11) supports both DDR3 and GDDR5. Why bother with DDR3 if you have spent trannies and effort to hack in ECC on GDDR5?

Have I left out anything?
 
5) cpu style caches for better performance in irregular workloads
It has a read/write cache on the memory bus, very nice ... but that's not really a CPU style architecture. CPUs tend to be read/write and coherent across the entire cache hierarchy.
6) more int32 performance than what anybody needs. Why? Why?
Because they have huge multipliers for DP around anyway, 50% of which will be idle when not doing DP ... no point in sweating the small stuff.
11) supports both DDR3 and GDDR5. Why bother with DDR3 if you have spent trannies and effort to hack in ECC on GDDR5?
Have they even said they would do ECC on GDDR5?
 
My interpretation is that Fermi is TMU- and ROP-less. NVidia's traded them for lots of INT ALUs (512, an insane number by any standard, let's make no mistake).
It's inferior to Larrabee, which has integer vector operations (and an additional scalar one as well).

I don't know how many 32-bit ALU cycles on GF100 a bog standard 8-bit texture result would take through LOD/bias/addressing/decompression/filtering, so it's hard to say whether GF100 has ~2x GT200's texture rate, or 4x, etc.
FP and INT share a data path (and possibly more hardware for all we know) and cannot coissue. Having something like that thrown back on the shader core would effectively end the decoupled texturing that lead to such efficiencies in earlier GPUs. I'd worry that shader work couldn't progress until texturing was done.
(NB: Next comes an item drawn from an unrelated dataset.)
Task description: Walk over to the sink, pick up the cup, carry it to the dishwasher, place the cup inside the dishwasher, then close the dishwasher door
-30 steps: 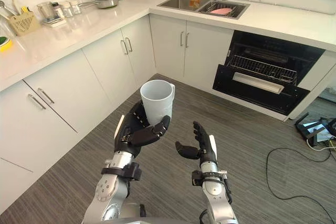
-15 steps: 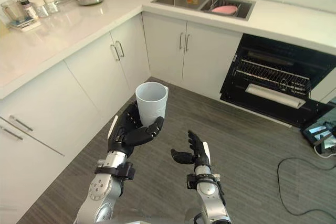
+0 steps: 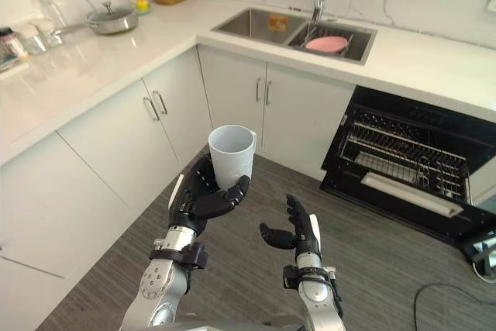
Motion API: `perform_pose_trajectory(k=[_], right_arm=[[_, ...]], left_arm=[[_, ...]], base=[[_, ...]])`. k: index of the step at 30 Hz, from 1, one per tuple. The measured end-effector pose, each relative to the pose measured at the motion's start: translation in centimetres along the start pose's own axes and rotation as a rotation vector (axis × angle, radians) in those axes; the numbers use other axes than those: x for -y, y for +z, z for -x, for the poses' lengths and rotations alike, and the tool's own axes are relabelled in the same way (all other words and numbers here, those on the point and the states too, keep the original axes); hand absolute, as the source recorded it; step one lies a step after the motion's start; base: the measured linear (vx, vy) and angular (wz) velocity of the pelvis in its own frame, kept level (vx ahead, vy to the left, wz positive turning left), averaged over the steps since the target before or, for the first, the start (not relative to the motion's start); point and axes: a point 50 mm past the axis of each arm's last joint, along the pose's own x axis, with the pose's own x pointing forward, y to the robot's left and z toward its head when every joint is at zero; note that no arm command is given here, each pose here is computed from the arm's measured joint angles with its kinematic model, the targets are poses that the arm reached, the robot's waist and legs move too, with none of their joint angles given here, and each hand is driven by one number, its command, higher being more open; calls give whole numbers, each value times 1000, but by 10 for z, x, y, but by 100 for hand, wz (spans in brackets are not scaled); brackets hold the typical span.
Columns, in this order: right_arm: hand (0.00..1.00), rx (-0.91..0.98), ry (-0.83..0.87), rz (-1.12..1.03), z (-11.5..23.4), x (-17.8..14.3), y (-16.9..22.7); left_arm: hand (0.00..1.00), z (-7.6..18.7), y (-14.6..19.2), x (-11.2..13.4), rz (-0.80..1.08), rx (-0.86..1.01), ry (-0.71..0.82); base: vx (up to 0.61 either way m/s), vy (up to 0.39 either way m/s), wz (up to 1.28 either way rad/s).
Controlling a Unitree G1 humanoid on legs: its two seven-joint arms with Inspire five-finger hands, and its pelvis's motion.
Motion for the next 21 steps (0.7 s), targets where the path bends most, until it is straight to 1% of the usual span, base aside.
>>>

Intel, by comparison, dumped a relatively tiny unit (rasteriser), so the effective overhead on die is small. Rasterisation rate in Larrabee, e.g. 16 colour/64 Z per clock, is hardly taxing.
How did you derive this rate for Larrabee, particularly the Z rate?

Broadly, anything Larrabee can do, GF100 can do too in terms of programmability. What gives me pause is that on Larrabee multiple kernels per core can work in producer/consumer fashion.
So one or more threads on the core will wait around for the producer to complete, then pick up, or is it multiple working threads, then a context switch to pull in a consumer?
 
I'm sure they can, but ATI has parts in the mainstream segment as well, and the relative yields/price/performance ratios are still going to be in their favor, regardless of how nvidia decides to scale their architecture. Basically, at any given performance point, the GF100 part will probably be more expensive to *make*, just like the G200 vs R770 situation.

If G92 vs R670/G200 vs R770 has taught us anything, it's not how expensive it is to make, it's how well it performs.
 
Probably not exception handling outright, ie. with the hardware fully handling the branching/states/etc. with no overhead when the exceptions don't occur ... but as long as the flags are there they should be able to support exceptions with a performance hit (not a huge one either AFAICS).
 
Nothing about the DP nbody demo was simulated or faked. It was running on real hardware.

Which demo was that? And why was the fluid demo reportedly running on G2xx-hardware if there was real hardware to be used?